Expert's Rating
Pros
- Easy interface
- Graphic export
- Fairly snappy
- Not many bells and whistles
Cons
- Inflexible results
- Some “fakeout” UI items
Our Verdict
Folder Size can reveal some useful and unexpected things about what’s eating your disk space. And it’s free.
Folder Size provides a breakdown of exactly what is taking up the most space on your hard disk, or any portion thereof. This can be extremely useful if you’re trying to figure out why disk space is lower than expected or if you want to know just how much storage you’re wasting on email archives from 2002 and grade-z public domain monster movies from Internet Archives. And by “you,” I mean, “me.”
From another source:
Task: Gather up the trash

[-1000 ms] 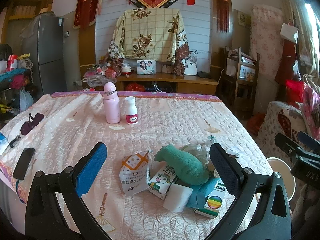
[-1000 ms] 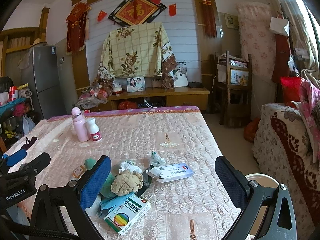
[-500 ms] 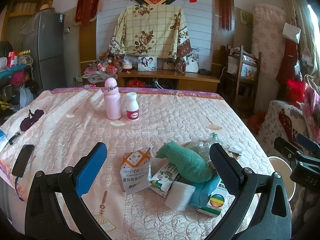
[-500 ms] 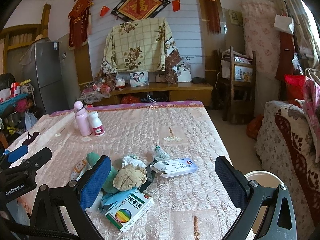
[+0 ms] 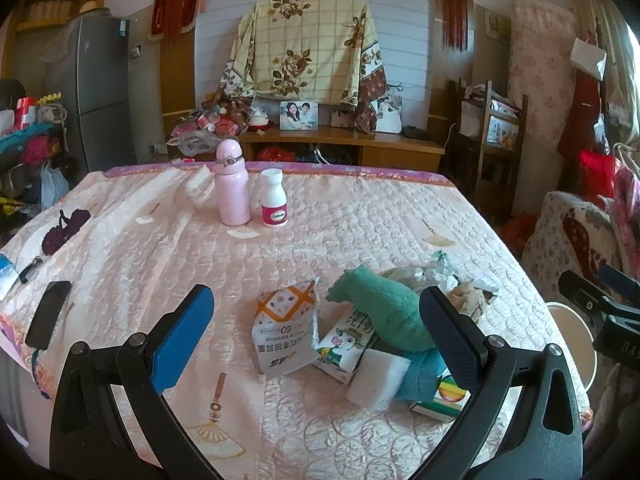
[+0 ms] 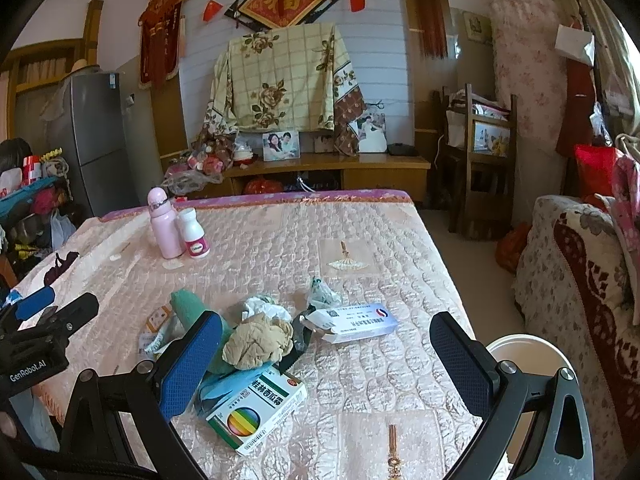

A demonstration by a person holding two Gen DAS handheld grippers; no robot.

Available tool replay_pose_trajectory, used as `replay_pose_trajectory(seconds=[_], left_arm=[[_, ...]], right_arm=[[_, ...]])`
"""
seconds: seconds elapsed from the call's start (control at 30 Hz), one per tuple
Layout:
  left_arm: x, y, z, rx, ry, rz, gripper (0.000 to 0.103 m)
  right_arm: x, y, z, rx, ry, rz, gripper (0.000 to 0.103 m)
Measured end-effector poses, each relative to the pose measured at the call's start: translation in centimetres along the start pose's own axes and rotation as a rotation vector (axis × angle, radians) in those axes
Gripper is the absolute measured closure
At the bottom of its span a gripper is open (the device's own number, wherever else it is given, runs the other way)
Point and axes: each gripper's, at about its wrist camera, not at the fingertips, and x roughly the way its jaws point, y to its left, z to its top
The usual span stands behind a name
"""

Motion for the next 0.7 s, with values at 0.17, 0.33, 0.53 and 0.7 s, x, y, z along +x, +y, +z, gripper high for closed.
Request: replay_pose_trajectory(seconds=[0.17,0.33,0.53,0.7], left_arm=[[0.5,1.0,-0.3,-0.006,0.021,0.002,0.001],[1.0,2.3,-0.9,0.011,0.054,0.012,0.001],[2.0,4.4,-1.9,0.012,0.118,0.011,0.001],[2.9,5.4,-2.8,0.012,0.154,0.003,0.001]], right_arm=[[0.3,-0.2,-0.3,0.004,0.018,0.004,0.0],[0.8,-0.5,-0.7,0.008,0.034,0.004,0.0],[2.4,-1.3,-2.3,0.02,0.128,0.048,0.0],[4.0,-1.9,-4.5,0.042,0.202,0.092,0.004]])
There’s an old joke that “anything free is worth what you paid for it.” Folder Size is worth the very minimal download time and disk space in that it provides useful information that is not easily extracted from File Explorer, which will let you can see the size of a folder, but not its relative contribution to total storage. Folder Size has a clean, professional, and easy-to-use interface and offers the ability to export a chart image—but not a text report, which leads to the main problem or issue with the program: The “Export…” menu item produces only a dialog asking you to upgrade to a paid version.

Folder Size lets you drill down to see just what’s hogging your hard drive.
Some freeware is complete in itself; others are “teaserware,” where buttons, menu items, and options are enabled, but only bring up dialogs or alerts informing you that if you want to do that, you need to upgrade. Having inactive/unavailable functions appear active, so that you aren’t sure if something will work until you click on it, is a common but frustrating technique. I appreciate that companies need to make money and that freeware “lite” versions of software are a way to build a customer base, but designing an interface that deliberately obfuscates the distinction between active and inactive features tap-dances close to the ethical line. I don’t want to single out MindGems here—it’s a very common approach, and I have to assume it works, or it wouldn’t be used so often.
So, what about the features that are active? You can view the report as a pie chart or a bar graph. Depending on the structure of a given folder, you may find most of the space is consumed by “other”—hundreds or thousands of small files. You can double-click on a pie slice/bar that represents a folder in order to drill down. Thus, if you see that “Games” is taking up 80 percent of your “User” folder, you can drill in to that and realize most of that space is, in turn, taken up with a few MMOs you haven’t played in years. (Once again, by “you,” I mean, “me.”) Using Folder Size to perform these spelunking expeditions into the depths of your hard disk is much more efficient than using File Explorer.
A short time of exploring using Folder Size let me find, and remove, about a hundred gig of files I didn’t need. Even with the small feature set, that’s useful enough that I can recommend the free version as-is, though users who need more sophisticated analysis and reporting will probably want to upgrade to a paid version after they’ve experimented a bit.